§ TASK
Reproduce only the top of the records, down to and including the line containing "Robot: pair of".

⟨

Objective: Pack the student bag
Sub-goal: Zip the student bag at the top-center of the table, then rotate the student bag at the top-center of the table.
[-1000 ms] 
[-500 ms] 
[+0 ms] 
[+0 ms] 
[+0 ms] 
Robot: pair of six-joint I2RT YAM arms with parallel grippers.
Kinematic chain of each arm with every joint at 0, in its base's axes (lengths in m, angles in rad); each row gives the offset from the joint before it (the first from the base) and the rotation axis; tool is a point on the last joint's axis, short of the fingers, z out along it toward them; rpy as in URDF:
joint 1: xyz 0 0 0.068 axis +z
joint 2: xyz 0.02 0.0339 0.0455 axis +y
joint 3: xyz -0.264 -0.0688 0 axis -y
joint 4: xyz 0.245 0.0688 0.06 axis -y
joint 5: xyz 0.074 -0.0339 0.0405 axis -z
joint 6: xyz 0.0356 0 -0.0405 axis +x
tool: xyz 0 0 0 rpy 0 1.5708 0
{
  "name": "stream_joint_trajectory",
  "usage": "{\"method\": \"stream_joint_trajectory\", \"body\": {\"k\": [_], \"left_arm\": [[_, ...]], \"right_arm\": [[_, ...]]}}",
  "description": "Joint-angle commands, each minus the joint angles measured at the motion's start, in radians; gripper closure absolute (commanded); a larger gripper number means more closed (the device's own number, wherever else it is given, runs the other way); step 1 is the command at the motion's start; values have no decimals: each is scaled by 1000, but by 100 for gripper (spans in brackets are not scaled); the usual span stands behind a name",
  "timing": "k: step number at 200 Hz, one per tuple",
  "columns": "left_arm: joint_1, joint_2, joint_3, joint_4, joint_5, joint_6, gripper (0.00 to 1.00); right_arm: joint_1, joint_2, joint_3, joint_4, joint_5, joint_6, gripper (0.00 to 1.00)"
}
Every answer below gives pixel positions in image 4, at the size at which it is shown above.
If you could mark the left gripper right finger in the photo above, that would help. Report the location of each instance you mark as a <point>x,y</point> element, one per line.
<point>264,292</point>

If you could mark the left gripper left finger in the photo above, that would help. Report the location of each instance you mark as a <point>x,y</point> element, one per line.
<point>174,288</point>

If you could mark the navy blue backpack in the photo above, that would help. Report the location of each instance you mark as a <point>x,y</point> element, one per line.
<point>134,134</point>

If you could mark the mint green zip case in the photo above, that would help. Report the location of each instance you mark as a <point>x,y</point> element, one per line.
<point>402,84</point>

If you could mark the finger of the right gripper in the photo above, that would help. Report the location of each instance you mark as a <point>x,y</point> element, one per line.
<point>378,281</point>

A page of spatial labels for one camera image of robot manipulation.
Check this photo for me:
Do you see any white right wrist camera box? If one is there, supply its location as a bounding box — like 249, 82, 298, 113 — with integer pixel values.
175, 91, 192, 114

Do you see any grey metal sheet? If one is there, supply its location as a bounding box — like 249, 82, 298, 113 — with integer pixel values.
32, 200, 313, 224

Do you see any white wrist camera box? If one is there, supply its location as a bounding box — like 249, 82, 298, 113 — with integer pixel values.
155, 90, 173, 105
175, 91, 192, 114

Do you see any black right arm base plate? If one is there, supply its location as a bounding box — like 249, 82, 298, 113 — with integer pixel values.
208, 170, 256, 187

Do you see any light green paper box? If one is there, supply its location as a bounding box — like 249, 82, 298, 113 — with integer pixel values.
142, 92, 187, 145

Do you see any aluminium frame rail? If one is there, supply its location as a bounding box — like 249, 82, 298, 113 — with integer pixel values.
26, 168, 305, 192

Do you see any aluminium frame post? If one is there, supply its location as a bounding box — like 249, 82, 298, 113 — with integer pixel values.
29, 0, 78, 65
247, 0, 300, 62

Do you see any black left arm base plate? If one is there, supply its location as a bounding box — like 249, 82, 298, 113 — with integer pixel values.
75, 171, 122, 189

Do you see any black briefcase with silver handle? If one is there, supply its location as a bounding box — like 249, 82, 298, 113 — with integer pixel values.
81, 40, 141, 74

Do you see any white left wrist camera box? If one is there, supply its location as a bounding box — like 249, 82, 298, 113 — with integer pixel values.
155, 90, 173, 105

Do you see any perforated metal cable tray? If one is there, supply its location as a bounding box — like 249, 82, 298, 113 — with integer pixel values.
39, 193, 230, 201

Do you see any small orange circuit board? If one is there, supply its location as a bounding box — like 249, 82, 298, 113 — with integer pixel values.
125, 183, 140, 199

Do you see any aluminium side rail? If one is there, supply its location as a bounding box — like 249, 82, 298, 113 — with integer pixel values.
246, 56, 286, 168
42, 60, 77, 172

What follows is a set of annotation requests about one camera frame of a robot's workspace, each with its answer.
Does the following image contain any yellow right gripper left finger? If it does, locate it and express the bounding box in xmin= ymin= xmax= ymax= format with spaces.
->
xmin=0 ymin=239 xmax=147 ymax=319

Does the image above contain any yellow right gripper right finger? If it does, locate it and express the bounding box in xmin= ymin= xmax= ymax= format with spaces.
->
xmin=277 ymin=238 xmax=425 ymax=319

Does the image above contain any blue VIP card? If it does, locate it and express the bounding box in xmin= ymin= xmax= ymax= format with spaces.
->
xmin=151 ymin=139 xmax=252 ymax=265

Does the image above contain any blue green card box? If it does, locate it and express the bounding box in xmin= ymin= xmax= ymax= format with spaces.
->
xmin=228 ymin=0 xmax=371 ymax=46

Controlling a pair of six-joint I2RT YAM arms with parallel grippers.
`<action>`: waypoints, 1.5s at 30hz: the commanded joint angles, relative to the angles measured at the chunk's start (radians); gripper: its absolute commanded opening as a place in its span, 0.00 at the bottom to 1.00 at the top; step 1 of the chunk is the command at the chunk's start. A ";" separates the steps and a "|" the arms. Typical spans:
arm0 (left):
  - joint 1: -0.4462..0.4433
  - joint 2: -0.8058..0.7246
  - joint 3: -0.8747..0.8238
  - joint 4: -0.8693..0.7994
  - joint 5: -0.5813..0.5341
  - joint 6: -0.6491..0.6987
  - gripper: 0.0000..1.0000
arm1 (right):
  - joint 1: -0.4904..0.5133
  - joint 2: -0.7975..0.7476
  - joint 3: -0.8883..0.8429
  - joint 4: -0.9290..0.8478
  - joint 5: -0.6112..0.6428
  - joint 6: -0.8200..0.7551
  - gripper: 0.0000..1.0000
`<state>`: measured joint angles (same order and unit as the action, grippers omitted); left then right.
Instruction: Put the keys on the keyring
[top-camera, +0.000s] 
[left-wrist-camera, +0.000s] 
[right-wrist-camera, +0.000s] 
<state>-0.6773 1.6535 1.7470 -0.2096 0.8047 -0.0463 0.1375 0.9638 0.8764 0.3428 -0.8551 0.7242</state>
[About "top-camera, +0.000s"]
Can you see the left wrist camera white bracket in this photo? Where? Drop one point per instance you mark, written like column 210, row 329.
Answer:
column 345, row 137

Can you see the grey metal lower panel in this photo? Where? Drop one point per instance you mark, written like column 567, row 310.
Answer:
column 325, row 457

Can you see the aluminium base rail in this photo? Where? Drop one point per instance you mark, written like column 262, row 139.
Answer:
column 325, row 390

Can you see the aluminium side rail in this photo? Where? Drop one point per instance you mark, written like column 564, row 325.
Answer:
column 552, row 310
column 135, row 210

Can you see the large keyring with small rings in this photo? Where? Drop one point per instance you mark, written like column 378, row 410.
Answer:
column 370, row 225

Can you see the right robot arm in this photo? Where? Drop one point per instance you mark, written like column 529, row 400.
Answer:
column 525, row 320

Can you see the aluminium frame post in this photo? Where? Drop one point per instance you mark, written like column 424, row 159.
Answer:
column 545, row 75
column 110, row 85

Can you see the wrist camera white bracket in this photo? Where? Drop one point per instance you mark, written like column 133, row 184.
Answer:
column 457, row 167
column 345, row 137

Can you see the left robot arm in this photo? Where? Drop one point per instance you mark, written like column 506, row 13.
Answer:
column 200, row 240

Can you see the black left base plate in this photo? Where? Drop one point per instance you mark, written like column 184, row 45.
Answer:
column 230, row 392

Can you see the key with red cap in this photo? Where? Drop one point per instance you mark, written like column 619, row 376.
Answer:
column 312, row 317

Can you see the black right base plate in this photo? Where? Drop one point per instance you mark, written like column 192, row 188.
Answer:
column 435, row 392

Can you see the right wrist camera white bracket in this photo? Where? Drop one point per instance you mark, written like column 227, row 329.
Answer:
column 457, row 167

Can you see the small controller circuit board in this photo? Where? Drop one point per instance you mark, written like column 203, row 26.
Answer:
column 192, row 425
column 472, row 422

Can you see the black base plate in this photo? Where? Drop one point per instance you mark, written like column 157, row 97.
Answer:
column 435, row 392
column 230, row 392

⟩

§ OUTPUT
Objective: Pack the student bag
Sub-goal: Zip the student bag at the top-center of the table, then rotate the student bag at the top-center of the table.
[-1000 ms] 
[-500 ms] 
[+0 ms] 
[+0 ms] 
[+0 ms] 
Robot: pair of six-joint I2RT YAM arms with parallel grippers.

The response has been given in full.